TASK DETAILS:
Every line of the listing below is to be repeated exactly; the pictures stay out.

+--

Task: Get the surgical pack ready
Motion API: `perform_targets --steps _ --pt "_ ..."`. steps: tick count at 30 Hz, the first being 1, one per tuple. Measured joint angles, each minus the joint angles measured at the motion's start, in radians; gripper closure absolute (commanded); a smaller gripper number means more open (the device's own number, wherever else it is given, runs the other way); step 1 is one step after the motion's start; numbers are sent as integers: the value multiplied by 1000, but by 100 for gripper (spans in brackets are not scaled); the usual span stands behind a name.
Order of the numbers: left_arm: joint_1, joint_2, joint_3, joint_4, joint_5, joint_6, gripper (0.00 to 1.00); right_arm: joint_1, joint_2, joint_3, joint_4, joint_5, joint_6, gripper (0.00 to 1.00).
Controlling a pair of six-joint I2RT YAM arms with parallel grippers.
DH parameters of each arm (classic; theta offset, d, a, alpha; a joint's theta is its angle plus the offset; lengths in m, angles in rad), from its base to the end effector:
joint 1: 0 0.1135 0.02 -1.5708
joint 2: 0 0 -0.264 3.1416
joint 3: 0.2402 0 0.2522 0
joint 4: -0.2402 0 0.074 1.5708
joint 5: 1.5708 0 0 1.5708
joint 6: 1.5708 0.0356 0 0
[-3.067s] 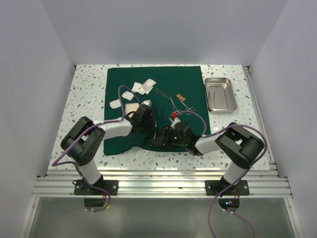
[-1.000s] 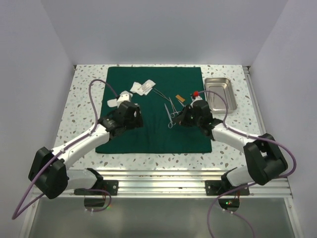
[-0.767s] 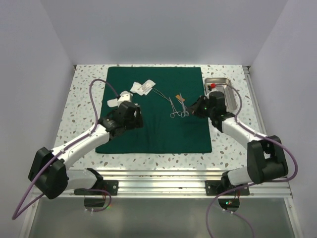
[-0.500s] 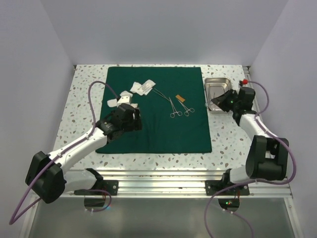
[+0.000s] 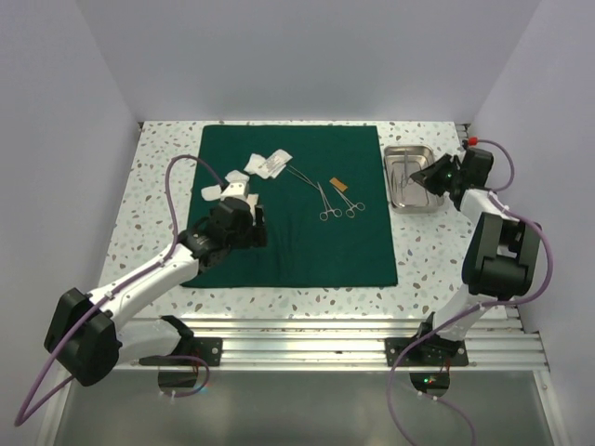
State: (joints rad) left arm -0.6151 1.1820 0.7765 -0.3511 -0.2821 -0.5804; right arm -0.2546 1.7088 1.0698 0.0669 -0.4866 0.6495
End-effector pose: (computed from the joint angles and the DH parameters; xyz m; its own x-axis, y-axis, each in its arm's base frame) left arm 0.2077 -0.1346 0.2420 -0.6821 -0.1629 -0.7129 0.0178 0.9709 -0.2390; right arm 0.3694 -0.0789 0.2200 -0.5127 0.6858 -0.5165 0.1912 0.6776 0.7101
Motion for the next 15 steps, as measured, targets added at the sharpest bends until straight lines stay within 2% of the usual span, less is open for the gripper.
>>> perform_targets --steps 7,15 --pt "0 -1 -8 17 13 10 14 -2 111 81 -60 7 -68 100" --pt "0 -2 -21 39 22 25 14 -2 190 97 -108 50 -97 100"
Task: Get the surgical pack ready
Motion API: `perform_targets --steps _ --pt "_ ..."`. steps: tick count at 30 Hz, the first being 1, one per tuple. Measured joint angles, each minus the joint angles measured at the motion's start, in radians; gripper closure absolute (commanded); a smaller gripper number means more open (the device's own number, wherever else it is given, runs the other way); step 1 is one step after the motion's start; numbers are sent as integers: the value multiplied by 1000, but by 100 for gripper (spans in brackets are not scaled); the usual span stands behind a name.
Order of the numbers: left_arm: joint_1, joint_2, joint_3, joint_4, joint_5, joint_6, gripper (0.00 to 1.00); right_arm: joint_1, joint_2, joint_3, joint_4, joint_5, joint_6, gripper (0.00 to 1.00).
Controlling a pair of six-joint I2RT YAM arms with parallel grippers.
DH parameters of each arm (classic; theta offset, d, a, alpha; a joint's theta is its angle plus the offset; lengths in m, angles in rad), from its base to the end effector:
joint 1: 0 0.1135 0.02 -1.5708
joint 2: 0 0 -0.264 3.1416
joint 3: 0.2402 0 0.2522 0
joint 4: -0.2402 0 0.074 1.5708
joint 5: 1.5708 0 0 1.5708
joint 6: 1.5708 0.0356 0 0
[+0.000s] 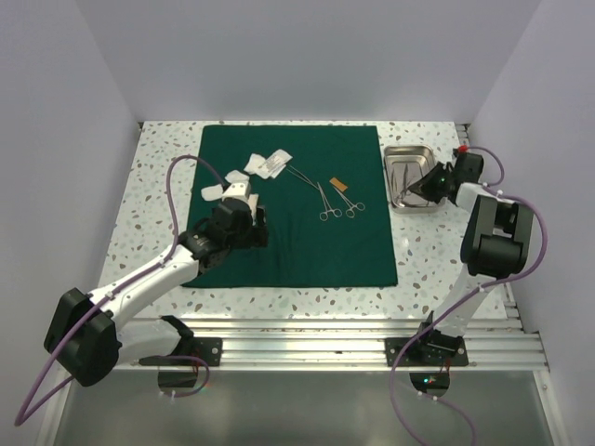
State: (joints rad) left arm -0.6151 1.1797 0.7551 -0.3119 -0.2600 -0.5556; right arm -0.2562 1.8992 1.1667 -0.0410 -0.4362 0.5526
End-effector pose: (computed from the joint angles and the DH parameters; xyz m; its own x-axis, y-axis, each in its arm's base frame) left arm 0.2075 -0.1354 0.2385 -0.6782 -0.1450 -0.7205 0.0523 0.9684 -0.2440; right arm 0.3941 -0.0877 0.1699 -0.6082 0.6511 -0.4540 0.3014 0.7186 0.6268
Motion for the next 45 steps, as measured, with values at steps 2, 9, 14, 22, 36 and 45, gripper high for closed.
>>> perform_targets --steps 2,9,14,22,36,45 --pt "0 0 0 4 3 0 14 0 10 13 -12 10 -4 99" --pt "0 14 0 10 13 0 14 0 26 45 -48 64 -14 82" --pt "0 19 0 10 14 0 14 0 27 45 -77 102 -16 72" --pt "0 19 6 8 9 0 14 29 25 89 -140 179 -33 55" --pt "0 19 40 -4 -49 6 9 173 -89 152 -238 342 -131 49" --pt "2 25 55 15 -66 18 0 394 -135 153 -229 281 -229 50"
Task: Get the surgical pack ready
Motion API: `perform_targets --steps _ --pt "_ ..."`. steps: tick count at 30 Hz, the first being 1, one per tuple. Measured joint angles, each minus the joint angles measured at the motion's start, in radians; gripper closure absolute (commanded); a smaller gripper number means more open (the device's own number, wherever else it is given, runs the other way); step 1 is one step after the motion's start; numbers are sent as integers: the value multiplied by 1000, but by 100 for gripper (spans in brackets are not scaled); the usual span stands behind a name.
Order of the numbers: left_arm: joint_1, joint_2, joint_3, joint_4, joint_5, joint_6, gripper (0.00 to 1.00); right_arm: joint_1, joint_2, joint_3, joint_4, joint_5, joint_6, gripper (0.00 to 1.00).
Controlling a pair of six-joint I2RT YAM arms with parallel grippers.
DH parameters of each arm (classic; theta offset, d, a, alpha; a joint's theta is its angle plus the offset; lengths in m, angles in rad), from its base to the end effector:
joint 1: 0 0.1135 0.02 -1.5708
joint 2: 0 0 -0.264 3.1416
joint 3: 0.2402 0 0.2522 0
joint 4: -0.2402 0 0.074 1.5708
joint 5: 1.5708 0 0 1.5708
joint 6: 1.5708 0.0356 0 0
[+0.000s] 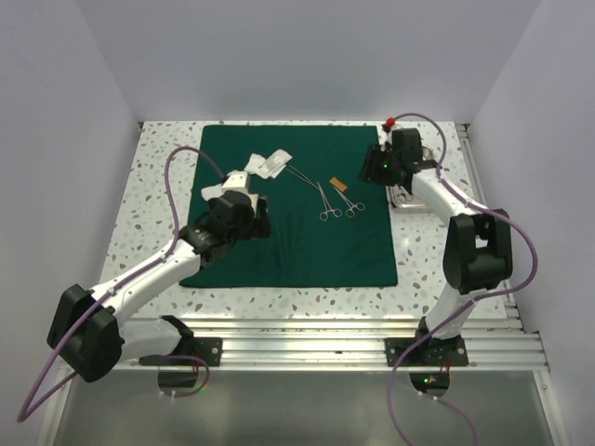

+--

PROBLEM SOLUTION:
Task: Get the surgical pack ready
Motion API: `perform_targets --steps _ --pt "_ ..."`. steps: tick count at 30 Hz, the first being 1, one per tuple. Measured joint angles, each minus the joint angles measured at the motion's start, in radians; gripper closure absolute (commanded); a smaller gripper number means more open (the device's own number, wherever else it is given, runs the other way); step 1 is one step after the motion's start; numbers are sent as integers: the value multiplied by 1000, but by 100 for gripper (spans in brackets are not scaled); the usual span stands behind a name.
Order of the numbers: left_arm: joint_1, joint_2, joint_3, joint_4, joint_5, joint_6, gripper (0.00 to 1.00); right_arm: joint_1, joint_2, joint_3, joint_4, joint_5, joint_6, gripper (0.00 to 1.00).
Controlling a pair of six-joint I2RT YAM arms with parallel grippers.
DH parameters of each arm (classic; theta offset, d, a, alpha; a joint's theta is its angle plus the offset; lengths in m, angles in rad), from its base to the end effector:
joint 1: 0 0.1135 0.02 -1.5708
joint 2: 0 0 -0.264 3.1416
joint 3: 0.2402 0 0.2522 0
joint 4: -0.2402 0 0.074 1.5708
joint 5: 1.5708 0 0 1.5708
joint 6: 1.5708 0.0356 0 0
[-3.067s] 
[-1.000s] 
[-0.767s] 
[-0.500s] 
[+0.000s] 
State: (joints rad) left arm -0.6151 1.1820 0.7765 -0.3511 -0.2821 -0.5804; right arm -0.2546 1.7088 1.0698 0.0669 -0.4866 0.6495
End-effector pose: (computed from the joint angles and the DH parameters; xyz m; its own x-axis, y-axis, each in its arm's base frame) left arm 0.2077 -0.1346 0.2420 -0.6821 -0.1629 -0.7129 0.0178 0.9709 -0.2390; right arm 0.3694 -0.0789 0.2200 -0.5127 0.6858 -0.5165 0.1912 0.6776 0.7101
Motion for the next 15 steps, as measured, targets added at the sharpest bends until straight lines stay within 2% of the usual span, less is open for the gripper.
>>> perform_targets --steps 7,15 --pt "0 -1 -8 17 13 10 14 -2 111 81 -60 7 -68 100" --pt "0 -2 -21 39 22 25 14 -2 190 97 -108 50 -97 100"
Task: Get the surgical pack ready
Motion API: `perform_targets --steps _ --pt "_ ..."`. steps: tick count at 30 Hz, the first being 1, one per tuple. Measured joint angles, each minus the joint angles measured at the motion's start, in radians; gripper closure absolute (commanded); a smaller gripper number means more open (the device's own number, wherever else it is given, runs the other way); step 1 is one step after the motion's start; numbers are sent as integers: the value multiplied by 1000, but by 100 for gripper (spans in brackets are not scaled); the usual span stands behind a name.
Order of the numbers: left_arm: joint_1, joint_2, joint_3, joint_4, joint_5, joint_6, gripper (0.00 to 1.00); right_arm: joint_1, joint_2, joint_3, joint_4, joint_5, joint_6, gripper (0.00 to 1.00).
Controlling a pair of six-joint I2RT YAM arms with parallel grippers.
DH parameters of each arm (classic; theta offset, d, a, alpha; a joint's theta is its angle plus the offset; lengths in m, angles in rad), from its base to the end effector:
joint 1: 0 0.1135 0.02 -1.5708
joint 2: 0 0 -0.264 3.1416
joint 3: 0.2402 0 0.2522 0
joint 4: -0.2402 0 0.074 1.5708
joint 5: 1.5708 0 0 1.5708
joint 6: 1.5708 0.0356 0 0
[+0.000s] 
State: (joints rad) left arm -0.6151 1.1797 0.7551 -0.3119 -0.2600 -0.5556; right arm -0.2562 1.8992 1.1667 -0.0410 -0.4362 0.5526
End-effector pose: (computed from the joint angles and the DH parameters; xyz m; its own x-axis, y-axis, each in its arm's base frame) left arm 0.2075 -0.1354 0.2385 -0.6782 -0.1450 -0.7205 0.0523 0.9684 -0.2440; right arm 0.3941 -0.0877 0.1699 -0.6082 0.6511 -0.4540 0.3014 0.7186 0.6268
Motion for the next 45 steps, as measured, with values at steps 2, 9, 14, 22, 36 and 45, gripper high for closed.
>>> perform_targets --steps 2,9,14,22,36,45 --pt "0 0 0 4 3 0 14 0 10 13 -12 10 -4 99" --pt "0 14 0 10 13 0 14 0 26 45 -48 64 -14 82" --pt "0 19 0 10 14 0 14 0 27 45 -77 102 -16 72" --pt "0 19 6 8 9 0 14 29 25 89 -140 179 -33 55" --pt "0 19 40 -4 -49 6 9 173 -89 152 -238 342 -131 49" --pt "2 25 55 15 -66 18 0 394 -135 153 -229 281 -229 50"
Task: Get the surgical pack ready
Motion API: `perform_targets --steps _ --pt "_ ..."`. steps: tick count at 30 Hz, the first being 1, one per tuple. Measured joint angles, each minus the joint angles measured at the motion's start, in radians; gripper closure absolute (commanded); a smaller gripper number means more open (the device's own number, wherever else it is given, runs the other way); step 1 is one step after the motion's start; numbers are sent as integers: the value multiplied by 1000, but by 100 for gripper (spans in brackets are not scaled); the usual span stands behind a name.
Order of the numbers: left_arm: joint_1, joint_2, joint_3, joint_4, joint_5, joint_6, gripper (0.00 to 1.00); right_arm: joint_1, joint_2, joint_3, joint_4, joint_5, joint_6, gripper (0.00 to 1.00).
Controlling a pair of six-joint I2RT YAM arms with parallel grippers.
DH parameters of each arm (classic; theta offset, d, a, alpha; a joint's theta is its angle plus the offset; lengths in m, angles in rad), from its base to the end effector:
joint 1: 0 0.1135 0.02 -1.5708
joint 2: 0 0 -0.264 3.1416
joint 3: 0.2402 0 0.2522 0
joint 4: -0.2402 0 0.074 1.5708
joint 5: 1.5708 0 0 1.5708
joint 6: 1.5708 0.0356 0 0
[+0.000s] 

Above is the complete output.